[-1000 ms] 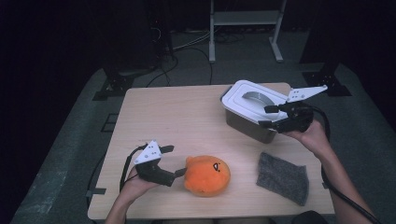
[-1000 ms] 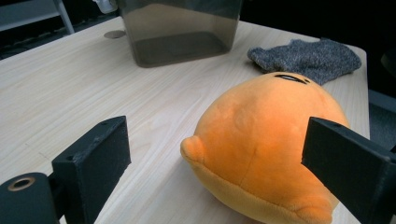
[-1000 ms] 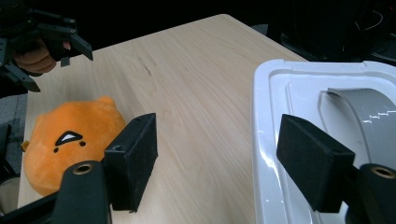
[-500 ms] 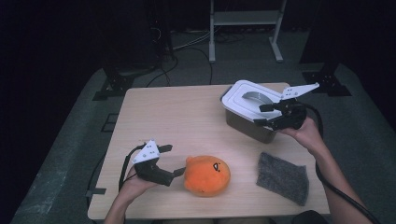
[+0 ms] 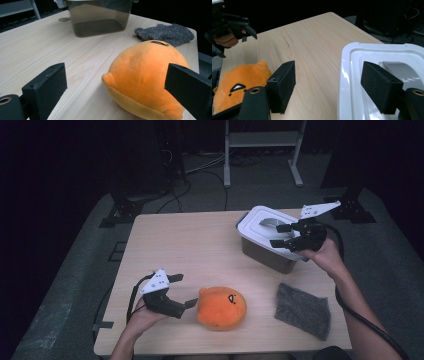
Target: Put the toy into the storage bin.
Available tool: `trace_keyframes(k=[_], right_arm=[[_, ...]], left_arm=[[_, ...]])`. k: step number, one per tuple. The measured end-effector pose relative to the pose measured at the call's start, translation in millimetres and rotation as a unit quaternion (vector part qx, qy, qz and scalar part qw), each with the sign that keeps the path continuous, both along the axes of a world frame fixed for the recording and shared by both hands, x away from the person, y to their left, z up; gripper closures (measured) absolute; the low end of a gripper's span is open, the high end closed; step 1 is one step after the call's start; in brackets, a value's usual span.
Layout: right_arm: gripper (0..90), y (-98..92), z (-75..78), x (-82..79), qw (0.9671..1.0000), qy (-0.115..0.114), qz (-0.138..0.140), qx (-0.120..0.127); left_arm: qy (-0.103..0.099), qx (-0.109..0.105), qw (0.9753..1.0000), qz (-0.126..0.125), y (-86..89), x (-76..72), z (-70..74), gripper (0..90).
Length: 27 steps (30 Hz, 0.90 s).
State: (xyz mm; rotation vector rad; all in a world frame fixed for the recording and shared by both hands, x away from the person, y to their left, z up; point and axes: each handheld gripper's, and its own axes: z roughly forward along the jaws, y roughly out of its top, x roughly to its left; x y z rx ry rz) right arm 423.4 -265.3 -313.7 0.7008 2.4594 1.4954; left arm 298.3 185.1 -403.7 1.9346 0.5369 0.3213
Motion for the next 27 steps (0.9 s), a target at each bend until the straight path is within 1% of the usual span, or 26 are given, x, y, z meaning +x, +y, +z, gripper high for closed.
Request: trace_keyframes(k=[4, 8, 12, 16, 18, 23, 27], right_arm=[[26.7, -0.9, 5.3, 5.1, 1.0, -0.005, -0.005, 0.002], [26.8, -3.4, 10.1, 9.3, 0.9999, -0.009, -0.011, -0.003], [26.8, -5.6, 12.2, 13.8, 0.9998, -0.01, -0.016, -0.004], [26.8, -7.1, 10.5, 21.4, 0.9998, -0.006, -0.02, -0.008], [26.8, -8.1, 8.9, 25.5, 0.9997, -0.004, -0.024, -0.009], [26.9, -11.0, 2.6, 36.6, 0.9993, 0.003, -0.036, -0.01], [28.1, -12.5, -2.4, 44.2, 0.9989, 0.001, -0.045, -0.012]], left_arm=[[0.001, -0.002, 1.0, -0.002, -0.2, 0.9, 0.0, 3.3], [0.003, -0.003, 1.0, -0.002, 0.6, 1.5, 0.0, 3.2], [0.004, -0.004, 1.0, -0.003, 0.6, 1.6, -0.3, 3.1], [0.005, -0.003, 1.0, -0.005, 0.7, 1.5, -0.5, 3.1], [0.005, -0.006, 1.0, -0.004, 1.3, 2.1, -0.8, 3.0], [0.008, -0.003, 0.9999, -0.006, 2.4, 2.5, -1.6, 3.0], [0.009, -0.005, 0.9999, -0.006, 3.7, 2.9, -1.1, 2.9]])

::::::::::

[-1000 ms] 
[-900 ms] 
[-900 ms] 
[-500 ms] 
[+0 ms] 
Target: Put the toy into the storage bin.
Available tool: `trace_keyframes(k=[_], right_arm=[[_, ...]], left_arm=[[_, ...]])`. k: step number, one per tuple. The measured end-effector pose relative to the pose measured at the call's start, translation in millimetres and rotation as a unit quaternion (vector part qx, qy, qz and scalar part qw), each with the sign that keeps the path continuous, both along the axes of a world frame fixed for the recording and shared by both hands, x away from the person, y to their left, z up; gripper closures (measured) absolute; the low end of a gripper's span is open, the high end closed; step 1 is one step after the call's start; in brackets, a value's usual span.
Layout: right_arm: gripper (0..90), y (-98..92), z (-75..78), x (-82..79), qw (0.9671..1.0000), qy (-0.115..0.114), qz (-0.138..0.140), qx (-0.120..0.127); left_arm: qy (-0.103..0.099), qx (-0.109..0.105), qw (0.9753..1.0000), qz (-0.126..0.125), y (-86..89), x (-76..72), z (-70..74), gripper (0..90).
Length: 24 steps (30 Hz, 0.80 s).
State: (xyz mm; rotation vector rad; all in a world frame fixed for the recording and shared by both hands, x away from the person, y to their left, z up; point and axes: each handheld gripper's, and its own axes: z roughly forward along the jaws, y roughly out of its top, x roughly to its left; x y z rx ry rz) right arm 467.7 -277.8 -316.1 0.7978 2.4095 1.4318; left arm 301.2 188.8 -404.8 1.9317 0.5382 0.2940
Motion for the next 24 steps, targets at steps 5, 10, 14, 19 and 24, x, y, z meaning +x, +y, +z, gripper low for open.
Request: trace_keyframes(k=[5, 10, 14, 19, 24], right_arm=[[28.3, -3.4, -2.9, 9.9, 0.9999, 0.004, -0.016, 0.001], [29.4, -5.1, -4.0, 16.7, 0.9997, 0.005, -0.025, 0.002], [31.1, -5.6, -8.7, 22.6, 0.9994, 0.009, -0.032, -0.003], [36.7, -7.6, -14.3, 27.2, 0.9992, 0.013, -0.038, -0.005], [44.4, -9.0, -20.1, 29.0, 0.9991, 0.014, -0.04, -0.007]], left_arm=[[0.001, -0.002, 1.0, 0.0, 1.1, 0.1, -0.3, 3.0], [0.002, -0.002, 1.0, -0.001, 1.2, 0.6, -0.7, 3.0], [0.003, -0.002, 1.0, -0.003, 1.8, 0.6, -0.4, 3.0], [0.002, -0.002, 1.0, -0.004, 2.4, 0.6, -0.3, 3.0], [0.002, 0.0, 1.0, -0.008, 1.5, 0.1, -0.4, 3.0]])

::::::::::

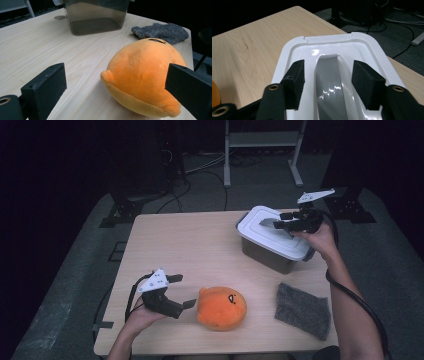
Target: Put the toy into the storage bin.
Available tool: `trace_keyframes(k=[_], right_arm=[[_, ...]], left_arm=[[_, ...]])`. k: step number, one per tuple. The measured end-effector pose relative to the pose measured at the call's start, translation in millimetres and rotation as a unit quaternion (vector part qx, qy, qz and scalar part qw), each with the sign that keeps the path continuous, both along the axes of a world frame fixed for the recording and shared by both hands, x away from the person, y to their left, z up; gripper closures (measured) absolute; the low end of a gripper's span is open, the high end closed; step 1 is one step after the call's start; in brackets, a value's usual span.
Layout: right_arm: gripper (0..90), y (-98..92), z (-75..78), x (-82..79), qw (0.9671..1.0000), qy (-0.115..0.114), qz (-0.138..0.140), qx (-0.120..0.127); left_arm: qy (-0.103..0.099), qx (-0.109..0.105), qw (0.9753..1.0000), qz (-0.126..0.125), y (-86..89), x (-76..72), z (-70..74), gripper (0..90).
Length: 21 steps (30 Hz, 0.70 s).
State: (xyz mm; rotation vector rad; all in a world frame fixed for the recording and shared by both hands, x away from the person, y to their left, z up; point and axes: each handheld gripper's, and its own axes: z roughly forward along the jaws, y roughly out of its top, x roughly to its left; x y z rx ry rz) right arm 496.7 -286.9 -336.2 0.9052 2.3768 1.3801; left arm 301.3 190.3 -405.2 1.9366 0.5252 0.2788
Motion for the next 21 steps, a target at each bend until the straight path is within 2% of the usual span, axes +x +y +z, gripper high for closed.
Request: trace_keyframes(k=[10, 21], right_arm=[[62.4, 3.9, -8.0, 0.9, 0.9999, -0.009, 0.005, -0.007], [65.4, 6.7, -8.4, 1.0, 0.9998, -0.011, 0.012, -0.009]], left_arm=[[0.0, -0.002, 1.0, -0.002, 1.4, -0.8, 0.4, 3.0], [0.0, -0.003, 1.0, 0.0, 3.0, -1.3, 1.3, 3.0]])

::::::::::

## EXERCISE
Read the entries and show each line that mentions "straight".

## EXERCISE RESPONSE
Motion for the next 27 steps (0.9 s), a target at each bend until the straight path is within 1% of the usual span, or 26 are given, x, y, z meaning +x, +y, +z, gripper high for closed.
Motion for the next 21 steps, a target at each bend until the straight path is within 2% of the usual span, axes +x +y +z, gripper high for closed.

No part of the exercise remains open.